Der Erfolg ist nicht zu leugnen: Sein erster E-Mail-Roman "Gut gegen Nordwind" hat sich fast 500.000 verkauft, die Fortsetzung "Alle sieben Wellen" liegt bei 200.000. Besonders die weibliche Leserschaft hat zum Erfolg des 49-jährigen Wieners beigetragen, der seine Romane zwar durchaus als leicht, nicht aber als anspruchslos bezeichnet.

Von Günter Kaindlstofer |
    Als Erzähler mag Daniel Glattauer seine Qualitäten haben, eines ist er mit Sicherheit nicht: ein Mann der literarischen Innovation. Der 49-Jährige hat jedenfalls kein Problem damit, die dramaturgische Uraltfrage schlechthin ins Zentrum seiner erfolgreichen E-mail-Romane zu rücken. Und die Frage lautet: Kriegen sie sich, oder kriegen sie sich nicht?

    Dass dergleichen auch 90 Jahre nach Courts-Mahlers seine Wirkung nicht verfehlt, belegen allein schon die Verkaufszahlen der beiden Glattauerschen E-Mail-Romane: 500.000 Mal hat sich "Gut gegen Nordwind" bisher verkauft, "Alle sieben Wellen" schrammt derzeit hart an der 200.000er-Grenze dahin, Hardcover, versteht sich.
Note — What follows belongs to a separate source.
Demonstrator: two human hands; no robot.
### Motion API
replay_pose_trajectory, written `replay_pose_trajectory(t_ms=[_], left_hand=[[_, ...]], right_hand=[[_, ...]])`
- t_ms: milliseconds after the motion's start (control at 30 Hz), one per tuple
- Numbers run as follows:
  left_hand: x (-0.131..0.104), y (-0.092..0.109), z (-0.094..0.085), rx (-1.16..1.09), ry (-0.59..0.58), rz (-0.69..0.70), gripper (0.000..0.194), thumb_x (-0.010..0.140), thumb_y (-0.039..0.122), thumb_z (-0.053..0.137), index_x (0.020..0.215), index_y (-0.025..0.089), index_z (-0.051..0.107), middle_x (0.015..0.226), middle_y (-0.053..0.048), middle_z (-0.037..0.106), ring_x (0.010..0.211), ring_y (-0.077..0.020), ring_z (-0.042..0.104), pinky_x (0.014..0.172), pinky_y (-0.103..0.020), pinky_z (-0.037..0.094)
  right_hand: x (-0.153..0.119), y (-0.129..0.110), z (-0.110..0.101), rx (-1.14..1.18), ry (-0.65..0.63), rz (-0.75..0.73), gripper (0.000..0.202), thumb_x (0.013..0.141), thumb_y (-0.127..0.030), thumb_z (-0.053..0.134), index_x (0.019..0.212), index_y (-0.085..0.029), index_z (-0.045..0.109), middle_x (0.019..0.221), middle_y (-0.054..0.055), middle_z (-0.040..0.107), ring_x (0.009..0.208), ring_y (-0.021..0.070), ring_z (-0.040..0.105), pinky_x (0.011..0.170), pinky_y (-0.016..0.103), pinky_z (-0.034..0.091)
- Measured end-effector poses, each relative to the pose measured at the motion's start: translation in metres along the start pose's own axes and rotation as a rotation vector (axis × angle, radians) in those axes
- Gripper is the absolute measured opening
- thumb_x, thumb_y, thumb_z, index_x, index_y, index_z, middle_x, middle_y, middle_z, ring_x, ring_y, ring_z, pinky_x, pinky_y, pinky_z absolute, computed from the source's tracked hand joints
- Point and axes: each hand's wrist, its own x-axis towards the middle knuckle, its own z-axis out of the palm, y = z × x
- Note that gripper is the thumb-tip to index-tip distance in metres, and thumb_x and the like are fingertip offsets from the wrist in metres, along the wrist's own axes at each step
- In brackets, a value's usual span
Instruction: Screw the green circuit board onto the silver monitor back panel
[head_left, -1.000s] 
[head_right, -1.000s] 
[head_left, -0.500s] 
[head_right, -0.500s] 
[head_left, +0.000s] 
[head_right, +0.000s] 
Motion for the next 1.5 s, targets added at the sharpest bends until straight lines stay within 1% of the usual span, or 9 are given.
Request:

    Daniel Glattauer genießt den Erfolg - und macht sich keine Illusionen über den literarischen Stellenwert seiner Werke.

    "Ich glaube nicht, dass ich Bücher schreibe, die die Weltliteratur vorantreiben werden. Das war nie mein Anspruch. Ich möchte Bücher schreiben. Dass manche das Literatur nennen, freut mich. Wenn man sagt Unterhaltungsliteratur, hab ich kein Problem damit, und wenn man sagt Leichte Literatur ist das auch vollkommen okay. Wenn man aber meint, Leichte Literatur sei etwas Minderwertiges, dann ärgert mich das. Ich möchte Bücher schreiben, mit denen Menschen, die ungefähr mein Bildungsniveau und meine Ansprüche haben, etwas anfangen können."

    Mit Glattauers Büchern können viele etwas anfangen. Dabei war, als "Gut gegen Nordwind" 2006 erschien, keineswegs absehbar, dass der heute 49-jährige Wiener dereinst die Höhen der "Spiegel"-Bestsellerliste erklimmen würde. Zwei Literaturbetriebsgrößen vor allem waren es, die Glattauer nach Kräften gepusht haben: Volker Hage und Elke Heidenreich.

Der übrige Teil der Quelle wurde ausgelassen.